How Volkswagen’s $50 Billion Plan to Beat Tesla Short-Circuited
  • "..the fancy technology features VW had promised [for the ID.3] were either absent or broken. The company’s programmers hadn’t yet figured out how to update the car’s software remotely. Its futuristic head-up display that was supposed to flash speed, directions and other data onto the windshield didn’t function. Early owners began reporting hundreds of other software bugs."
  • "Ever since Tesla launched its first car in 2008 “there was this feeling that the really serious players are going to come,” said Peter Rawlinson, CEO of electric car startup Lucid Technologies and the former chief engineer of Tesla’s Model S. Now, he says, “the Germans have finally come, and they’re not as good as Tesla.”
  • "In the early years of the ID.3 effort, the task to code software for the car was scattered across the organization...The first major project was VW.os, an operating system for ICAS1, the car’s central computer that could be updated remotely."

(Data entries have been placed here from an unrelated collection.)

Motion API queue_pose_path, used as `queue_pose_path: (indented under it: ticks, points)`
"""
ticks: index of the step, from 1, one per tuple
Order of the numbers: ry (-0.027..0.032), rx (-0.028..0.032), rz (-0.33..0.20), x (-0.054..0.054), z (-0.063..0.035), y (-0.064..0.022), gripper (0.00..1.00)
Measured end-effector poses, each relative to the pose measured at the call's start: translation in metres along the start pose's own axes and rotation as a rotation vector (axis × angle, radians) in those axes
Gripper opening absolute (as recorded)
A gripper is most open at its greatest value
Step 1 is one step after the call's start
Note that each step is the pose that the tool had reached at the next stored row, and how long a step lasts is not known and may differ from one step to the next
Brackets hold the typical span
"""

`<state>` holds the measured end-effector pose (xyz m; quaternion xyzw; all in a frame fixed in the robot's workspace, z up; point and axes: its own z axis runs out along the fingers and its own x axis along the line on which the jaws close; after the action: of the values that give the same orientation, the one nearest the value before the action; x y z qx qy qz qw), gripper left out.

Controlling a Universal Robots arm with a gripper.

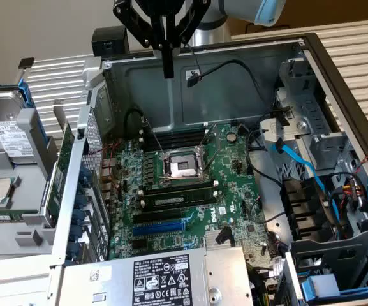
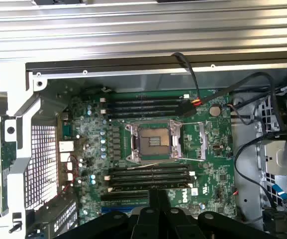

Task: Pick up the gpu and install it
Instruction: 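Reach for the gpu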

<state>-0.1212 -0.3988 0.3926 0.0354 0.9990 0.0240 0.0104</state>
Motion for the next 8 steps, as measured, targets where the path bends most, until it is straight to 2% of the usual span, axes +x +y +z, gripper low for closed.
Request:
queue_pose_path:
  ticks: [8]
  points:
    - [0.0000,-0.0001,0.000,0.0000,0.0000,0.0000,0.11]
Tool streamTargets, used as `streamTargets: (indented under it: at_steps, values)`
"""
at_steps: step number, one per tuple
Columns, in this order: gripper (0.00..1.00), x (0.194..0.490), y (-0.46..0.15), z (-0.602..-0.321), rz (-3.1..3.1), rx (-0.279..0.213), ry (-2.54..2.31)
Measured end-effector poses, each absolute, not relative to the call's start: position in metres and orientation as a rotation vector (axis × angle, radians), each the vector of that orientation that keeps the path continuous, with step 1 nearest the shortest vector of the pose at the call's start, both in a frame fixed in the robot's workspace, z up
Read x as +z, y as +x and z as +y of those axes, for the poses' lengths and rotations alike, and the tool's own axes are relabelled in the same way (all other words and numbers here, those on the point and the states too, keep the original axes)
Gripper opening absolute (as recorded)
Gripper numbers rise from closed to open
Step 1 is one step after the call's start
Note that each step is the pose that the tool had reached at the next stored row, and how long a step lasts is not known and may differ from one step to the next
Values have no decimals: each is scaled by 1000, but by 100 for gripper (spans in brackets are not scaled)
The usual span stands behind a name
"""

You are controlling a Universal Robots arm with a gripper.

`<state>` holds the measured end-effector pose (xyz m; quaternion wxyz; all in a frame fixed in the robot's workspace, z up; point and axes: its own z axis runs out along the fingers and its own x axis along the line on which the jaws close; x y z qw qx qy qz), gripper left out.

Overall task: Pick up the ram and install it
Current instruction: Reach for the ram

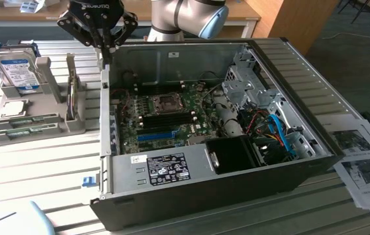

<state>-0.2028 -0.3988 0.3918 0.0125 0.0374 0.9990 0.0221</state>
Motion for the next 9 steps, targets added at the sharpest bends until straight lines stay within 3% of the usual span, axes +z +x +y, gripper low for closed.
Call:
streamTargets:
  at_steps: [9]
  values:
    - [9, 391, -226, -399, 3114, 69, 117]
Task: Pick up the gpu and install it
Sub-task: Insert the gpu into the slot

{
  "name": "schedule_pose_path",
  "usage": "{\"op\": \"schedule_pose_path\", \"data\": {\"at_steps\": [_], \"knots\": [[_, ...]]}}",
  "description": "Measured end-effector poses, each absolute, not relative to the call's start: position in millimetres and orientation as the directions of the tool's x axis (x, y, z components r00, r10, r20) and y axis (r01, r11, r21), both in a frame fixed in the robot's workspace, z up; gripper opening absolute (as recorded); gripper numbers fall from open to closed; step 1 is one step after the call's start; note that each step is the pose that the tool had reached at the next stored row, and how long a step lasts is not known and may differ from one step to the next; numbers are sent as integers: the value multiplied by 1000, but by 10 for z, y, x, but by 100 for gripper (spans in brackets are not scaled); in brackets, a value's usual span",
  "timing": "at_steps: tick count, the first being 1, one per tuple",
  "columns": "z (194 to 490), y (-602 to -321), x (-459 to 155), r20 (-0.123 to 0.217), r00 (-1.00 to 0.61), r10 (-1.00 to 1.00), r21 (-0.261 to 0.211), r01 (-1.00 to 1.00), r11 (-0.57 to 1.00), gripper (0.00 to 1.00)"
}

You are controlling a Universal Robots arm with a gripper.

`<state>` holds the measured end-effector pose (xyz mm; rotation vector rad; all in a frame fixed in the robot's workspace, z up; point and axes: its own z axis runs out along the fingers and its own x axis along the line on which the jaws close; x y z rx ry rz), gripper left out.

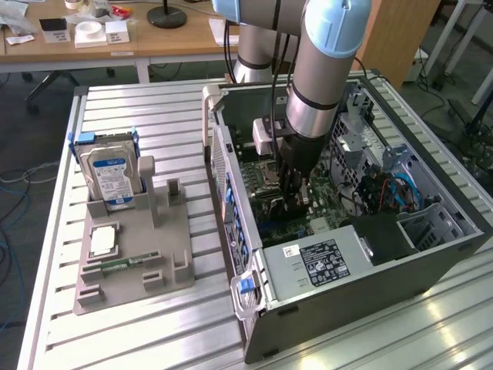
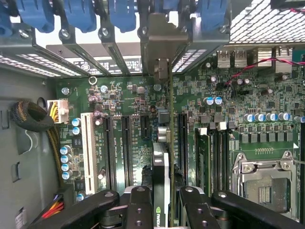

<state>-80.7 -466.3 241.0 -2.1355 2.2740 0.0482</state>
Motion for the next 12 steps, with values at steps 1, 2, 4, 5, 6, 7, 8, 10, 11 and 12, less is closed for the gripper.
{"op": "schedule_pose_path", "data": {"at_steps": [1, 2, 4, 5, 6, 7, 8, 10, 11, 12], "knots": [[2410, -4663, -807, -37, -63, -997, 8, -998, 63, 27], [2411, -4663, -807, -37, -63, -997, 8, -998, 63, 27], [2411, -4663, -807, -37, -63, -997, 8, -998, 63, 27], [2411, -4663, -807, -37, -63, -997, 8, -998, 63, 27], [2411, -4663, -807, -37, -63, -997, 8, -998, 63, 27], [2411, -4663, -807, -37, -63, -997, 8, -998, 63, 27], [2411, -4663, -807, -36, -63, -997, 8, -998, 63, 27], [2411, -4663, -807, -37, -63, -997, 8, -998, 63, 27], [2411, -4663, -807, -37, -63, -997, 8, -998, 63, 27], [2411, -4663, -807, -36, -63, -997, 8, -998, 63, 27]]}}
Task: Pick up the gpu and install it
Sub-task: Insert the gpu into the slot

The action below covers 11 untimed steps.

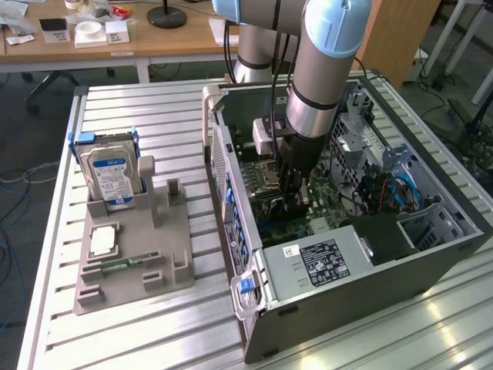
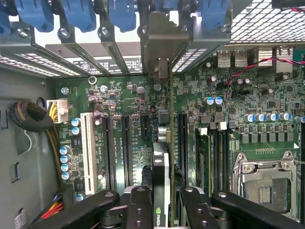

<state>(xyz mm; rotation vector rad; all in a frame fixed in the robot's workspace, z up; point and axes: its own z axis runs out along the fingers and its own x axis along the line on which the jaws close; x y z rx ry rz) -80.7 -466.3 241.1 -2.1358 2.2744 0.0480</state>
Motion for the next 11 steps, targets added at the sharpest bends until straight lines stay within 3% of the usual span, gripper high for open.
{"op": "schedule_pose_path", "data": {"at_steps": [5, 6, 8, 9, 11], "knots": [[2401, -4661, -805, -39, -63, -997, 7, -998, 63, 28], [2405, -4662, -806, -38, -63, -997, 7, -998, 63, 33], [2410, -4663, -807, -37, -63, -997, 8, -998, 63, 33], [2411, -4664, -807, -37, -63, -997, 8, -998, 63, 40], [2413, -4663, -807, -37, -63, -997, 8, -998, 63, 40]]}}
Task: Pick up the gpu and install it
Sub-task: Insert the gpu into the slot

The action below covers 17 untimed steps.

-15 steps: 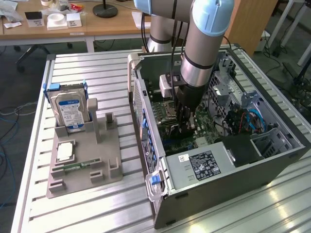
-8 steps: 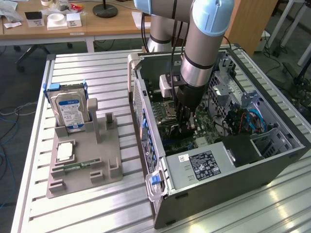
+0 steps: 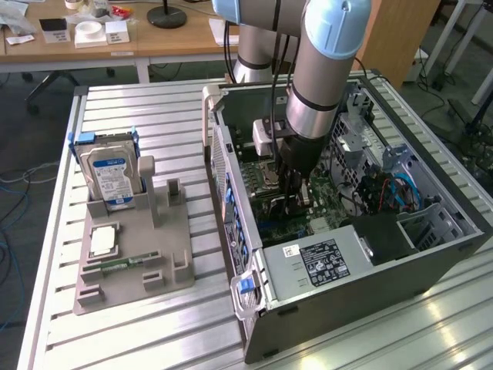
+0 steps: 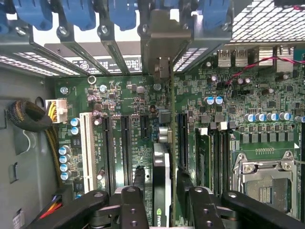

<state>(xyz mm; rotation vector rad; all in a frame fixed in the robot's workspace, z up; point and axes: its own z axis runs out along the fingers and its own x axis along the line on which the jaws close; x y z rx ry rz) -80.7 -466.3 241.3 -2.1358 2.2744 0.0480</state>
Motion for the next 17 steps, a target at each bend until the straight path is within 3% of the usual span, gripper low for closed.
{"op": "schedule_pose_path", "data": {"at_steps": [13, 16, 17], "knots": [[2447, -4663, -807, -37, -63, -997, 8, -998, 63, 40], [2447, -4663, -807, -36, -63, -997, 8, -998, 63, 27], [2447, -4663, -807, -36, -63, -997, 8, -998, 63, 27]]}}
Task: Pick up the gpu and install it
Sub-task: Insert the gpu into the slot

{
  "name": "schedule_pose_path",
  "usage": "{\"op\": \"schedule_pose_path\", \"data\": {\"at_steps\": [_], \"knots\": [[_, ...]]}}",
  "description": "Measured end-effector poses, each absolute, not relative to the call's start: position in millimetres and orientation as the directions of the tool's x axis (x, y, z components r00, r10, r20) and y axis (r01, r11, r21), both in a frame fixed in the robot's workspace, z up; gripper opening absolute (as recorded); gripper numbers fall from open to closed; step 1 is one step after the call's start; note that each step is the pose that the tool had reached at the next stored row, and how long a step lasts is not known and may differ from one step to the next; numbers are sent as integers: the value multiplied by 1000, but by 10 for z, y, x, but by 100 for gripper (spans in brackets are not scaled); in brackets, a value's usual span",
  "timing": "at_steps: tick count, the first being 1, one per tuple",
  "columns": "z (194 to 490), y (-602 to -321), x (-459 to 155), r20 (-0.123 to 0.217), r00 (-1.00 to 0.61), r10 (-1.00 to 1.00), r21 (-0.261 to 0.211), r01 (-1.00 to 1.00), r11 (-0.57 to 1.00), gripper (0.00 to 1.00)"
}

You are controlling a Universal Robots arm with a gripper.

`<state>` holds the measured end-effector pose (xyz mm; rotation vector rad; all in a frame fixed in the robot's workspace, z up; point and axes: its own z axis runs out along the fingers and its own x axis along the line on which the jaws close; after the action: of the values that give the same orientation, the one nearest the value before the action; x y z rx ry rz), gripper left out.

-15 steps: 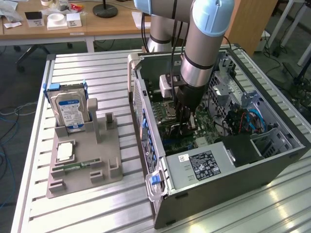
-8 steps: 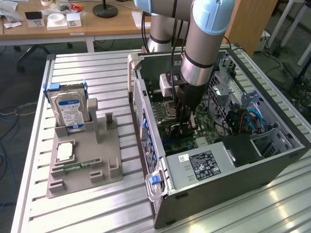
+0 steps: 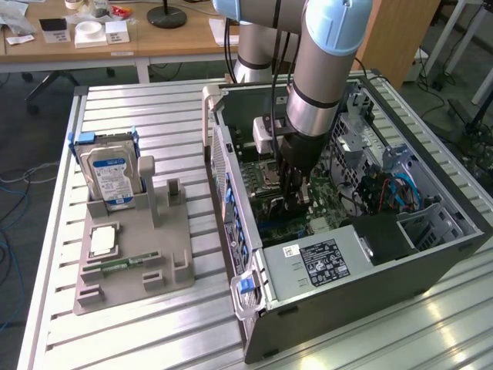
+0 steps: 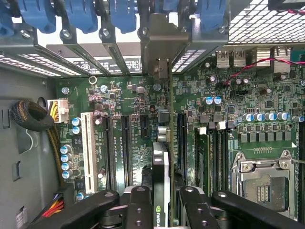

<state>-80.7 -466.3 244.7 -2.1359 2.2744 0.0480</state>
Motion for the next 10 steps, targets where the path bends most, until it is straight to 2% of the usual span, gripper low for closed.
{"op": "schedule_pose_path", "data": {"at_steps": [10], "knots": [[2448, -4663, -807, -38, -63, -997, 8, -998, 63, 27]]}}
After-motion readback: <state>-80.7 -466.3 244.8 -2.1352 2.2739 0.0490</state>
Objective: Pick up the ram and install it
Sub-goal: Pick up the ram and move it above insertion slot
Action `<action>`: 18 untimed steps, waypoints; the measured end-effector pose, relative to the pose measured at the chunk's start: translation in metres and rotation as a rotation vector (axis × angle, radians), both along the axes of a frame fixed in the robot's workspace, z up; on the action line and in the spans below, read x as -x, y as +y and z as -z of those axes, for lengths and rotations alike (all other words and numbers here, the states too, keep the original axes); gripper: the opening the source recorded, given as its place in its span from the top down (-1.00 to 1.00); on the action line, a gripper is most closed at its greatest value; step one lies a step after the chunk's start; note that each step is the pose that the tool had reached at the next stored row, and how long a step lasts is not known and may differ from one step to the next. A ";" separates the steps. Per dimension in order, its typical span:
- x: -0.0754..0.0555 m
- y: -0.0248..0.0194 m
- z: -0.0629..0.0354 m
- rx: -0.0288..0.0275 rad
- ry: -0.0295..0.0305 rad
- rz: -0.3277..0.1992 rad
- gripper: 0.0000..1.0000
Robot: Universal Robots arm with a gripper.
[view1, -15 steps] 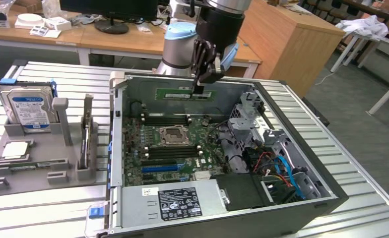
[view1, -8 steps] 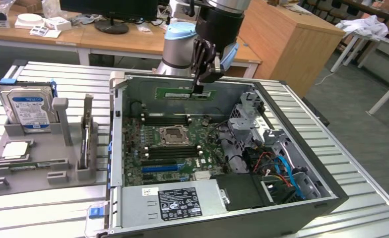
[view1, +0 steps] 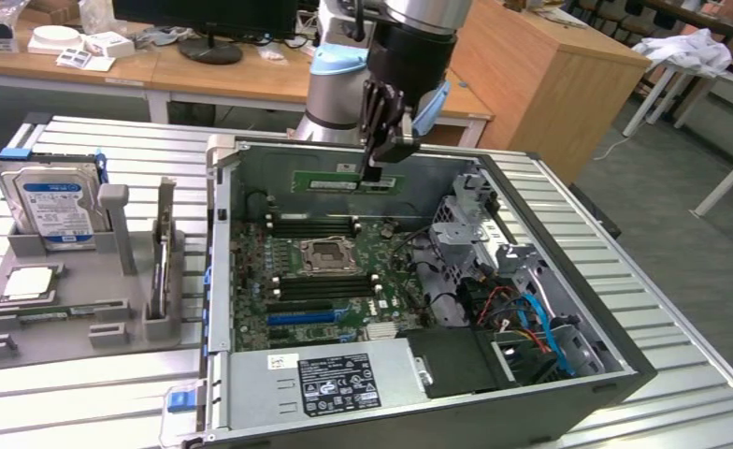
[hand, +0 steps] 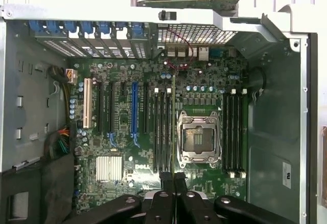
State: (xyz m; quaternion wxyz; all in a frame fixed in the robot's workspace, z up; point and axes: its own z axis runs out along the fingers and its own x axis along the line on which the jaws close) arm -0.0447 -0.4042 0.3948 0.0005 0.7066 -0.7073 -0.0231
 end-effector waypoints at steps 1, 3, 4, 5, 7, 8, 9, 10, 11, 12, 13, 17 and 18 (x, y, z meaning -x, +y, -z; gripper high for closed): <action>0.000 0.0000 0.0016 0.0001 0.0000 0.000 0.76; 0.000 0.0000 0.0050 0.0001 0.0000 0.000 0.76; 0.000 0.0000 0.0067 0.0001 0.0001 0.000 0.76; 0.000 0.0000 0.0087 0.0000 0.0000 0.000 0.76; 0.000 0.0000 0.0121 0.0000 0.0000 0.000 0.76; 0.000 0.0000 0.0140 0.0000 0.0000 0.000 0.76; 0.000 0.0000 0.0157 0.0001 0.0000 0.000 0.76; 0.000 0.0000 0.0175 0.0001 0.0000 0.000 0.76; 0.000 0.0000 0.0193 0.0001 0.0001 0.000 0.76; 0.000 0.0000 0.0212 0.0002 0.0002 0.000 0.76; 0.000 0.0000 0.0230 0.0001 0.0001 0.000 0.76; 0.000 0.0000 0.0302 0.0001 0.0000 0.000 0.76; 0.000 0.0000 0.0322 0.0000 0.0000 0.000 0.76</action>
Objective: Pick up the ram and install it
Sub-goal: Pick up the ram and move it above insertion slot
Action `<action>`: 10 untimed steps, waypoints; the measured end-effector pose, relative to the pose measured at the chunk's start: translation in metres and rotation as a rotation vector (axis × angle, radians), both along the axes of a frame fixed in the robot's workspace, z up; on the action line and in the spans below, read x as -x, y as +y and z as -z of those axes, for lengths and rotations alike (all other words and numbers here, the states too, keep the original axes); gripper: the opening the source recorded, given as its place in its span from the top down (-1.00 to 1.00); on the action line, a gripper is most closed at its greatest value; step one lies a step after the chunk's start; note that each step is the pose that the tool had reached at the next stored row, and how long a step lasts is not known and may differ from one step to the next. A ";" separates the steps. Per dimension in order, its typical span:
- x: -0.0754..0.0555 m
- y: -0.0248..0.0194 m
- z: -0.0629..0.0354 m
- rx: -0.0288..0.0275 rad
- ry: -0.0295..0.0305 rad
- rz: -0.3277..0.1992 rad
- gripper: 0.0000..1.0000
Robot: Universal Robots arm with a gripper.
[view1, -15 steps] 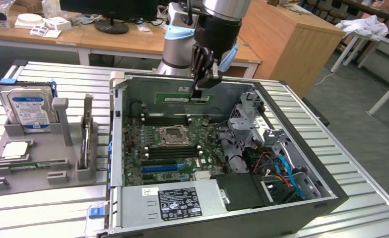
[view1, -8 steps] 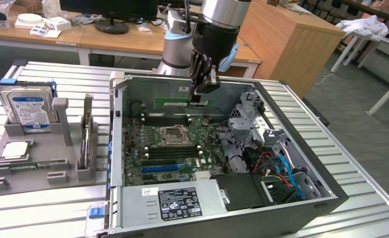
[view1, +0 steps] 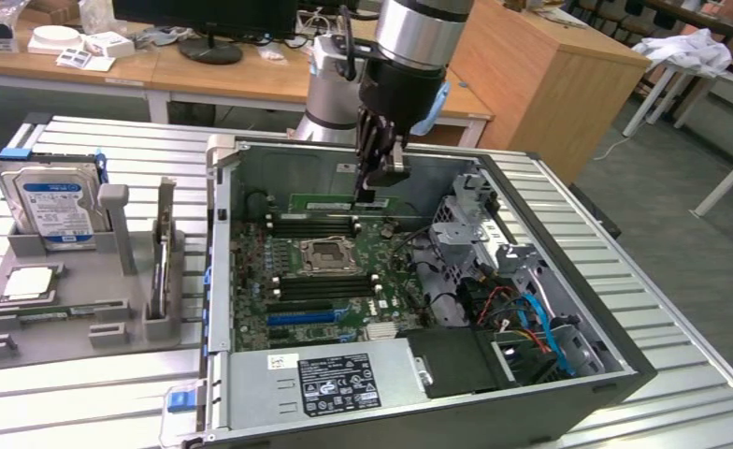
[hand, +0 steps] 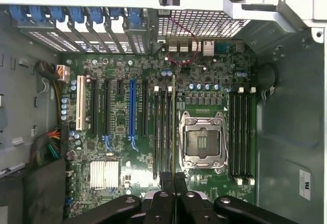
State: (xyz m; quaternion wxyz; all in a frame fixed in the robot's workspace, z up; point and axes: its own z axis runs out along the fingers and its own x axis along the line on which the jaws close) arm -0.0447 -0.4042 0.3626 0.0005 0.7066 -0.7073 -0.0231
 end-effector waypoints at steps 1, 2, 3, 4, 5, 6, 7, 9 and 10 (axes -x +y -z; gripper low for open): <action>0.000 0.0000 0.0018 0.0001 0.0000 0.000 0.76; 0.000 0.0000 0.0036 0.0001 0.0000 0.000 0.76; 0.000 0.0000 0.0054 0.0001 0.0000 0.000 0.76; 0.000 0.0000 0.0072 0.0000 0.0000 0.000 0.76; 0.000 0.0000 0.0090 0.0001 0.0000 0.000 0.76; 0.000 0.0000 0.0108 0.0000 0.0000 0.000 0.76; 0.000 0.0000 0.0127 0.0000 0.0000 0.000 0.76; 0.000 0.0000 0.0158 0.0001 0.0000 0.000 0.76; 0.000 0.0000 0.0165 0.0001 0.0000 0.000 0.76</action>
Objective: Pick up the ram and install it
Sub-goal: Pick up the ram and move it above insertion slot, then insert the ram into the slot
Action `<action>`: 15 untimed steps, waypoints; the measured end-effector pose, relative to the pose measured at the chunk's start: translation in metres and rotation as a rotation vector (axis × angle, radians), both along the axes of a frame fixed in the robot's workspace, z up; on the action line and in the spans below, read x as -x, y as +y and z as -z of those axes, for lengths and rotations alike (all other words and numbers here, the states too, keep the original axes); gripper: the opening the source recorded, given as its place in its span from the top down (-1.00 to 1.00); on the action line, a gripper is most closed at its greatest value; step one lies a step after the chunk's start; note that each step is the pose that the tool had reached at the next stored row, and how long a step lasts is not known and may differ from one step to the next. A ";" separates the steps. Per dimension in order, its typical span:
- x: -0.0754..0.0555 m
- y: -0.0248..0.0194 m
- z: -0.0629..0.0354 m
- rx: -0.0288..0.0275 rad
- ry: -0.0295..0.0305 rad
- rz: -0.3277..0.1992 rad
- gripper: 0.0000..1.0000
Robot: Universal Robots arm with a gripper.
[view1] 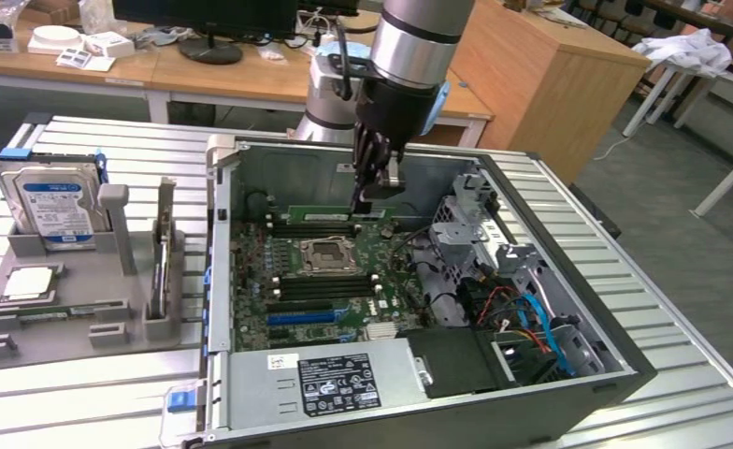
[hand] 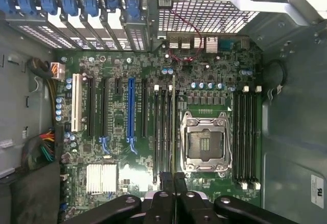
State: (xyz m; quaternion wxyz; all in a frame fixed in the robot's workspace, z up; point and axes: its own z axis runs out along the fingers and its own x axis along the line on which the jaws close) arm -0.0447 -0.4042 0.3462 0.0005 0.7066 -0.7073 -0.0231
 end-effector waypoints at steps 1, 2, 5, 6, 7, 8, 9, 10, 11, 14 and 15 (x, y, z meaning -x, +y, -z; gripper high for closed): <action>0.000 0.0000 0.0000 0.0002 0.0000 0.000 0.76; 0.000 0.0000 0.0000 0.0002 0.0001 0.000 0.76; 0.000 0.0000 0.0001 0.0000 0.0000 0.000 0.76; 0.000 0.0000 0.0001 -0.0001 0.0000 0.000 0.76; 0.000 0.0000 0.0001 0.0000 0.0000 0.000 0.76; 0.000 0.0000 0.0001 0.0000 0.0000 0.000 0.76; 0.000 0.0000 0.0001 0.0000 0.0000 0.000 0.76; 0.000 0.0000 0.0001 -0.0001 0.0000 0.000 0.76; 0.000 0.0000 0.0002 -0.0001 0.0000 0.000 0.76; 0.000 0.0000 0.0008 -0.0003 -0.0001 0.000 0.76; 0.000 0.0000 0.0017 -0.0003 -0.0002 0.000 0.76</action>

  • "In April, he [Mr. Diess] brought back Prof. Malik for a three-day workshop with about 40 of his top executives. Prof. Malik said Mr. Diess posed a simple question for the group: What do we have to do to catch up with Tesla by 2024?"
  • "At the end of the workshop, the management team had the outlines of a reboot. It would produce a new fully electric and largely self-driving car by 2025, shift more resources from the company’s old business to EVs and digitization, expand battery manufacturing, and explore new revenue streams and payment systems."
  • "VW.os 2.0—is targeted for 2024 and will include advanced self-driving car features. VW’s goal is to eventually build at least 60% of automotive software in-house."
  • "Another component of the reboot was the Artemis project, a new in-house design team that would take the software developed by Mr. Hilgenberg’s group and integrate it in a new electric, self-driving, and internet-connected vehicle within three years."
Funny how the title for such an article would still try to fool algo by trying to appear to be negative to TSLA.
It fooled me for a few seconds, have to read 3 times to get it.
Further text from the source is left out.